Arden scanned the room, and her neck suddenly popped from the stress of opening the stubborn window. She yelped, and reached for the ceiling, hoping a quick yoga stretch would relieve her suddenly screaming vertebrae.

Sun salutation.

The sun was rising over the lake, and Arden smiled at the beauty. She reached high yet again, her body mimicking the tall pines just out her window, whose sky-high tops were towering toward the light and gently swaying in the wind. The sun glinted through the pines and off Arden's glasses.

And that's when she heard—at an excruciatingly loud decibel—the screech of bubblegum pop music.

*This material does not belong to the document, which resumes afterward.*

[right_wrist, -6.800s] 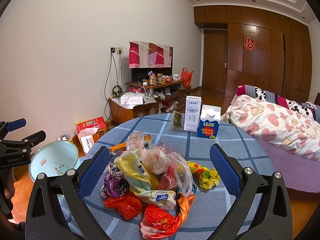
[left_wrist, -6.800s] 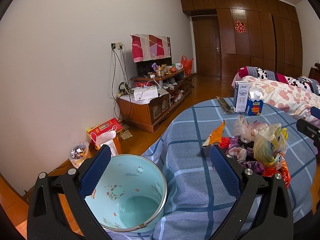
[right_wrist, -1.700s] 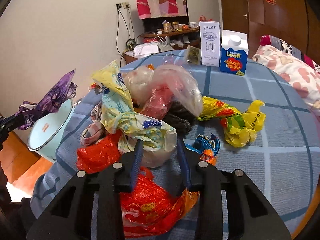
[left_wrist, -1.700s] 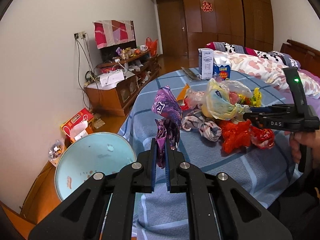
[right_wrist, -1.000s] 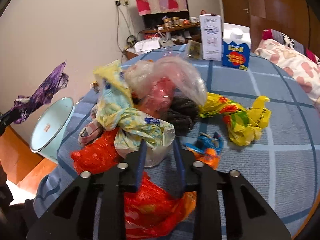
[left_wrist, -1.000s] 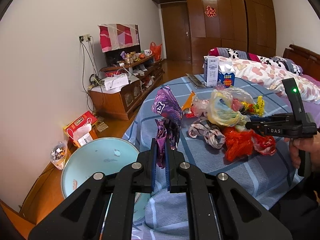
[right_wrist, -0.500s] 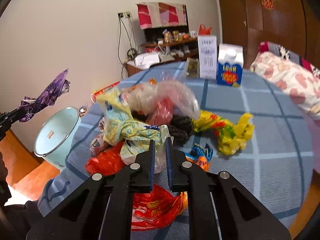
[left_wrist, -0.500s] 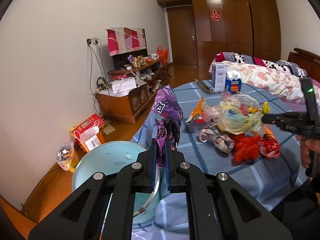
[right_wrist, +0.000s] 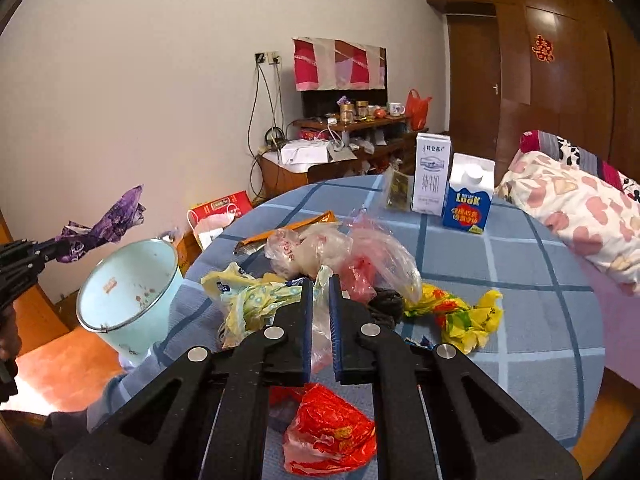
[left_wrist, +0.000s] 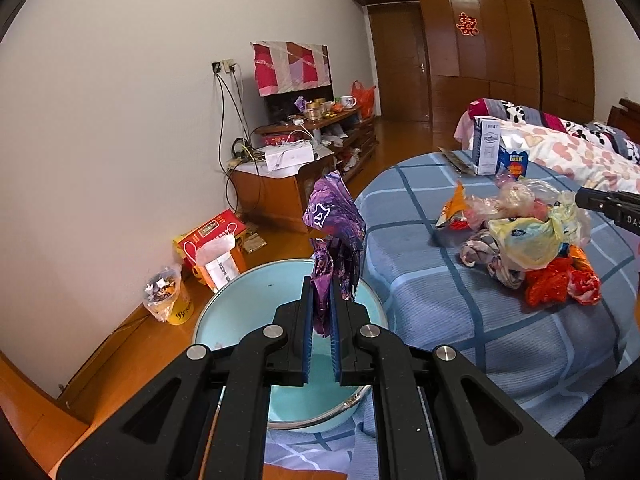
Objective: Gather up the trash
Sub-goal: 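Lower the purple wrapper over the bucket and open the left gripper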
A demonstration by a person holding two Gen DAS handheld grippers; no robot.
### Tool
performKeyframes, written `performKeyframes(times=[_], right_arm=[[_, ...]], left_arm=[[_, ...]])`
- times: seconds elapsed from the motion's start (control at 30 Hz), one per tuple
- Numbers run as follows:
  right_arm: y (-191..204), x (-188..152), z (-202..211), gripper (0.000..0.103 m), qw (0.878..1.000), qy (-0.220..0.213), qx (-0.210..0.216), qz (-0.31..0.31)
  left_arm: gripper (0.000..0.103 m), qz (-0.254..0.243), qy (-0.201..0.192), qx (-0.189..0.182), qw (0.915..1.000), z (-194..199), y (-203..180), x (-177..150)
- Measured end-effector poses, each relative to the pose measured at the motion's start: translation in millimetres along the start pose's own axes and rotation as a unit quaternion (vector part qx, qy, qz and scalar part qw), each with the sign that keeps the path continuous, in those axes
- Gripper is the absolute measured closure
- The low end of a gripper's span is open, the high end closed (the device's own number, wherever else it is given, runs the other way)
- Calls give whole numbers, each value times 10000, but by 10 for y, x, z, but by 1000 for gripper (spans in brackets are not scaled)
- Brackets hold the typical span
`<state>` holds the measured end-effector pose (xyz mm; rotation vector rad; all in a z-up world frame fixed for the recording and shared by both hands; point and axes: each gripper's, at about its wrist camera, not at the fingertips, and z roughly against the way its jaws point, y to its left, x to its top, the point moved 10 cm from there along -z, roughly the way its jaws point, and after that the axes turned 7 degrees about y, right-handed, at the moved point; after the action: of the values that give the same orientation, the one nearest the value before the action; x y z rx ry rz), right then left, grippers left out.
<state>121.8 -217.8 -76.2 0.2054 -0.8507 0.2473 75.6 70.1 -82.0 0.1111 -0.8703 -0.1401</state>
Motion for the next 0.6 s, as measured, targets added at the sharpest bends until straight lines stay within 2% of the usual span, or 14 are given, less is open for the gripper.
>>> performKeyframes(times=[0.13, 0.33, 0.6], right_arm=[[-11, 50, 62, 95, 9999, -139, 41, -80], [104, 306, 174, 95, 9990, -427, 144, -37], [488, 553, -128, 95, 9982, -411, 361, 239]], left_arm=[[96, -8, -32, 53, 10000, 14, 49, 8], [96, -30, 18, 184, 9998, -3, 155, -31], [96, 34, 186, 429, 9989, -93, 386, -159]])
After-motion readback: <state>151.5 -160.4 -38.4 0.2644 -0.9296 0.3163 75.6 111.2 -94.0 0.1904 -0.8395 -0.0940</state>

Katy Perry? “California Gurls”?
she wondered.

Arden leaned out the window, studying the lake, and turned her head left and right to study the lawns and beaches of the surrounding cabins for the source of the music.

Okay, who's making all the noise? It's a tad early in the morning and the week for college kids to kick off Memorial Day with loud music,
she thought.

That's when the floors beneath Arden began to shake violently, and for a second she believed she might actually
be
in California in the midst of an earthquake. The world outside her window, however, was serene. An off-key voice began to sing again.

Mother!
she realized.

Arden tossed on a Northwestern University “Parents” sweatshirt, the static electricity causing her dark hair to stand on end, and carefully navigated the suffocatingly narrow stairwell that led from her tiny bedroom to the downstairs. She tiptoed down the stairs and stopped at the end of the landing.

Lolly and Lauren were dancing in the living room and singing into ladles. “California Gurls” blasted from Lauren's iPad.

Grandmother and granddaughter shimmied across the floor, before turning to kick in unison like Rockettes, their charm bracelets dancing along with them. Lolly was adorned in a platinum blond wig, while Lauren was sporting one of her grandmother's red beehives. Both—
both!
—were wearing bikinis. Lauren was teaching her grandmother “the sprinkler” and how to twerk, while Lolly was showing Lauren how to lindy and twist. They were having a blast.